ACTION ITEM:
Look through the entries below, please, and copy every line with the word "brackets".
─── DATA SHOWN
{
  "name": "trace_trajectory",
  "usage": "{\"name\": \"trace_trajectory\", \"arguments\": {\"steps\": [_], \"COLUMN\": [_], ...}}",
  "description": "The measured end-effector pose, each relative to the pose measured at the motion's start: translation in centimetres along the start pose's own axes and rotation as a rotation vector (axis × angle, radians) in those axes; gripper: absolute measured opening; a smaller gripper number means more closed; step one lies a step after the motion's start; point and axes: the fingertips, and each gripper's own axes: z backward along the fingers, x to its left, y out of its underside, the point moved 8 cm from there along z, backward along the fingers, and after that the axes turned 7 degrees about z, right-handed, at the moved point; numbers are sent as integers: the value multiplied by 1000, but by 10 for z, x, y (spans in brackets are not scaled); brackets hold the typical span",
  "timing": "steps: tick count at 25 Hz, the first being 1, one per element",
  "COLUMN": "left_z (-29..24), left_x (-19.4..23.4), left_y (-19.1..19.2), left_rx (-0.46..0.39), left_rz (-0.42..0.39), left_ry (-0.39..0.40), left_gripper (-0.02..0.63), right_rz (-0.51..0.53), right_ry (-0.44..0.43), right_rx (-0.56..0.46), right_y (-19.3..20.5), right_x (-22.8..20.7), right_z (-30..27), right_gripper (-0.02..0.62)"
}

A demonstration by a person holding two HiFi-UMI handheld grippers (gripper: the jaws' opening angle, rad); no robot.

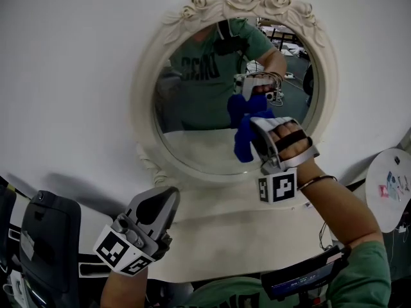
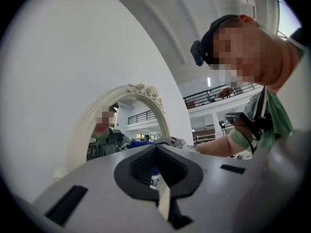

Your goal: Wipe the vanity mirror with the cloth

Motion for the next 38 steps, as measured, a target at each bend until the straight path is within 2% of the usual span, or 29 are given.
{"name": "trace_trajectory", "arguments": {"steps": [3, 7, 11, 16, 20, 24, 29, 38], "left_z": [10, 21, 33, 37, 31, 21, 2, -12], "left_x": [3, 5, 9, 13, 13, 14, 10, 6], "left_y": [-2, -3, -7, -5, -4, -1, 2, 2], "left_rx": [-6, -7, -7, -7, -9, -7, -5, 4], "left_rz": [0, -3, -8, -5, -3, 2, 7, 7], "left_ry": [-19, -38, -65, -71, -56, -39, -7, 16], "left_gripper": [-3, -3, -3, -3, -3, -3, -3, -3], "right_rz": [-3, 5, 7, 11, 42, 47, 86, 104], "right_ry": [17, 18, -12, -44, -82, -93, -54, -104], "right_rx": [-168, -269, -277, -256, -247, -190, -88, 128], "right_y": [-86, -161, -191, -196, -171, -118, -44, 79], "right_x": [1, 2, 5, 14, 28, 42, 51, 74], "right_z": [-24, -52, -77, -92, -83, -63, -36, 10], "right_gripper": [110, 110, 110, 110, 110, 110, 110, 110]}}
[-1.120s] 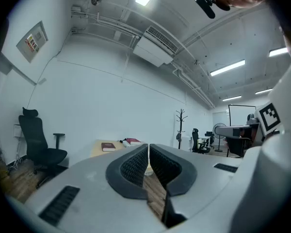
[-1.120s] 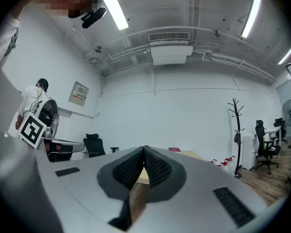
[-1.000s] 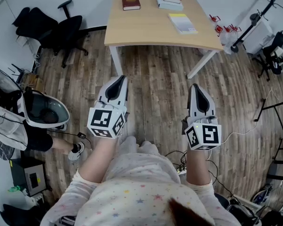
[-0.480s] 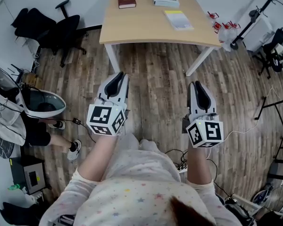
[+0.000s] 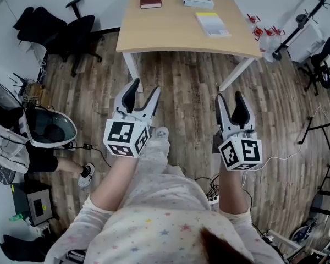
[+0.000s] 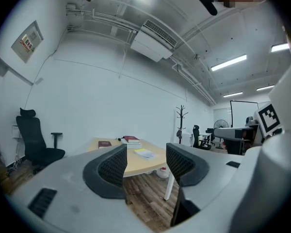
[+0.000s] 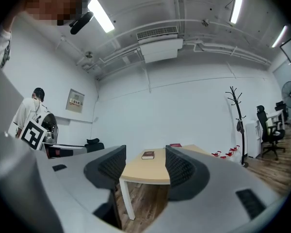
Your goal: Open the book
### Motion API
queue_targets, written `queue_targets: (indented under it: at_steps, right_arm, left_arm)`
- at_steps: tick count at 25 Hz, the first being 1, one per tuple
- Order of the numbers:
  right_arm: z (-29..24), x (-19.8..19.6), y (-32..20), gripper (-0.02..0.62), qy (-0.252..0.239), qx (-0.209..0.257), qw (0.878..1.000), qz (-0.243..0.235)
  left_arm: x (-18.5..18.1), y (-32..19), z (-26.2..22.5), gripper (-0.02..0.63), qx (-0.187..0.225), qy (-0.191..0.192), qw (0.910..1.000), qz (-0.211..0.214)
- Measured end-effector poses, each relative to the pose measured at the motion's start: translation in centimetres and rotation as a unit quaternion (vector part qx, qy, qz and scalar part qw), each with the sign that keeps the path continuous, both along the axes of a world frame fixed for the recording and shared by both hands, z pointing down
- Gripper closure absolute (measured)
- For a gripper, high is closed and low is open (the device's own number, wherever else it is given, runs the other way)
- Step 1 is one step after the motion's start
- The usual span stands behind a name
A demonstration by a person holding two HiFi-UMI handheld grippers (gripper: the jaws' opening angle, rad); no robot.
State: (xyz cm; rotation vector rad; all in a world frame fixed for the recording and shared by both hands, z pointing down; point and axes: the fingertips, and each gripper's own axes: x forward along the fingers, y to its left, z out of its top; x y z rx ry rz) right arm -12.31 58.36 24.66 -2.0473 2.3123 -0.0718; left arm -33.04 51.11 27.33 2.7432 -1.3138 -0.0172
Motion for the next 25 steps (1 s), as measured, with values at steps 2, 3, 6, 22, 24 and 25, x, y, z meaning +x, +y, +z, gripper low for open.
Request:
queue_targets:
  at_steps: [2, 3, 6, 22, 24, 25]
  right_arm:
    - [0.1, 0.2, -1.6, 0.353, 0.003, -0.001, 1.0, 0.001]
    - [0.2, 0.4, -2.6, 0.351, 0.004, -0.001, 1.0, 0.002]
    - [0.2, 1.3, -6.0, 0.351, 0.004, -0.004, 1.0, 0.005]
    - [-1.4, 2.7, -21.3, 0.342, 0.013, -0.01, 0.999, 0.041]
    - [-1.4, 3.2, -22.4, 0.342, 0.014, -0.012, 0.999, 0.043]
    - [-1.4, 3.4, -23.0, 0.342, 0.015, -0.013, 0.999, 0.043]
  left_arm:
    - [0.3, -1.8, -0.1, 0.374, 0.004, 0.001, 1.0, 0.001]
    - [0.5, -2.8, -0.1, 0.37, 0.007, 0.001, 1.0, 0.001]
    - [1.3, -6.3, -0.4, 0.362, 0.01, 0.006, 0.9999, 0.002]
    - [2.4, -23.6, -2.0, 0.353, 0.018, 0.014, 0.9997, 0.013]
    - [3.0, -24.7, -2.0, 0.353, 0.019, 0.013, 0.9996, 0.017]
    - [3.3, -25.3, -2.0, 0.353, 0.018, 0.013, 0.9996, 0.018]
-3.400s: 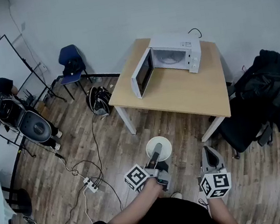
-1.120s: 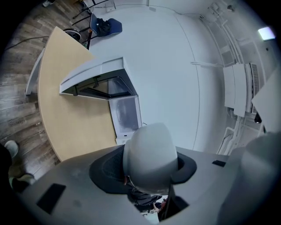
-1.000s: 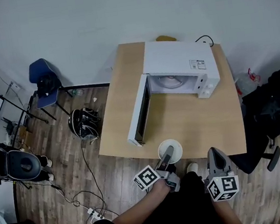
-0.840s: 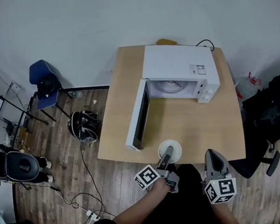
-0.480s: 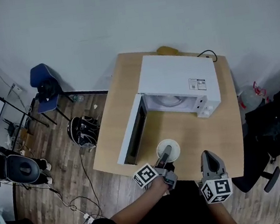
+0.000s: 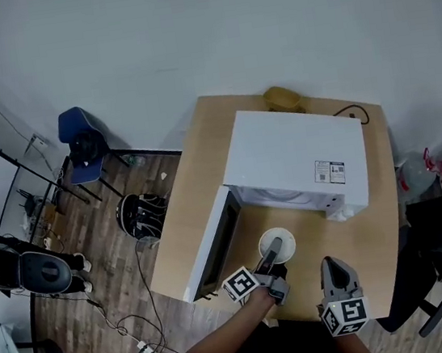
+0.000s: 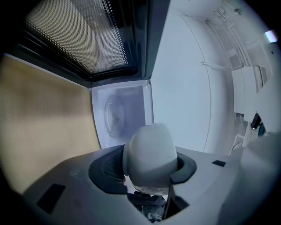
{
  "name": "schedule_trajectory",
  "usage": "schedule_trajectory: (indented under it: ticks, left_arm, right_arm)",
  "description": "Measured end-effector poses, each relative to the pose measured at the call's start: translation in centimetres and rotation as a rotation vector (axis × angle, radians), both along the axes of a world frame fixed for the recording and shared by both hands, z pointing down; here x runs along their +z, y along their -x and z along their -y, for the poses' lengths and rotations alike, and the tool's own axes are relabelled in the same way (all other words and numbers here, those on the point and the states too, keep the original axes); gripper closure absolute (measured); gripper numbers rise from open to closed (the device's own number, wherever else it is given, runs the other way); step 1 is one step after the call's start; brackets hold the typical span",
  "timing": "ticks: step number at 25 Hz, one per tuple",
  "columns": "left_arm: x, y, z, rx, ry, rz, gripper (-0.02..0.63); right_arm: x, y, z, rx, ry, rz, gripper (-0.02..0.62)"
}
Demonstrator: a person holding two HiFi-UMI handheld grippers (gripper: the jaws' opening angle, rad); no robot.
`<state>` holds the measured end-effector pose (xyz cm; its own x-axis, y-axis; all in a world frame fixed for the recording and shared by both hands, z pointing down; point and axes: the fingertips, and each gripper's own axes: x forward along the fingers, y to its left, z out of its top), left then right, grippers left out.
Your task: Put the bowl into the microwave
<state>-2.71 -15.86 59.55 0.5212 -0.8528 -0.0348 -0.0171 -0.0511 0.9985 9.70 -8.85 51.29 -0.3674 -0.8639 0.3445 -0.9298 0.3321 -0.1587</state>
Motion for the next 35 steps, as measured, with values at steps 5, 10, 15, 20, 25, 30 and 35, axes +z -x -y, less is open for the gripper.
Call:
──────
TASK SOLUTION:
  "description": "The measured end-effector pose, each relative to the pose measured at the motion's start: translation in centimetres along the start pose's own axes and rotation as a rotation vector (axis × angle, radians) in those axes; gripper: absolute measured opening; a smaller gripper number means more closed; step one lies a step after the motion's start; point and axes: the fingertips, and each gripper's own axes: z backward along the fingers, x to its left, y out of its underside, the point moved 8 cm from there along z, backward along the fingers, and after that the axes turned 7 degrees about z, right-handed, at the moved point; numbers are sent as integers: the value multiplied by 1000, but by 10 for z, x, y (spans in brackets are not scaled); brackets hold the typical span",
  "description": "Measured end-effector poses, each relative to the pose measured at the call's start: translation in centimetres and rotation as a rotation vector (axis × angle, radians), both along the axes of a world frame fixed for the recording and shared by both hands, z pointing down; here x runs along their +z, y along their -x and z along their -y, for the poses' lengths and rotations alike, and the tool's own axes are relabelled in the same way (all other words and numbers here, those on the point and the states too, keep the original axes); gripper closure absolute (measured); gripper numbers rise from open to closed (the device's own number, wherever else it is given, runs the other way); step 1 is one step after the call's start; brackets hold the typical span",

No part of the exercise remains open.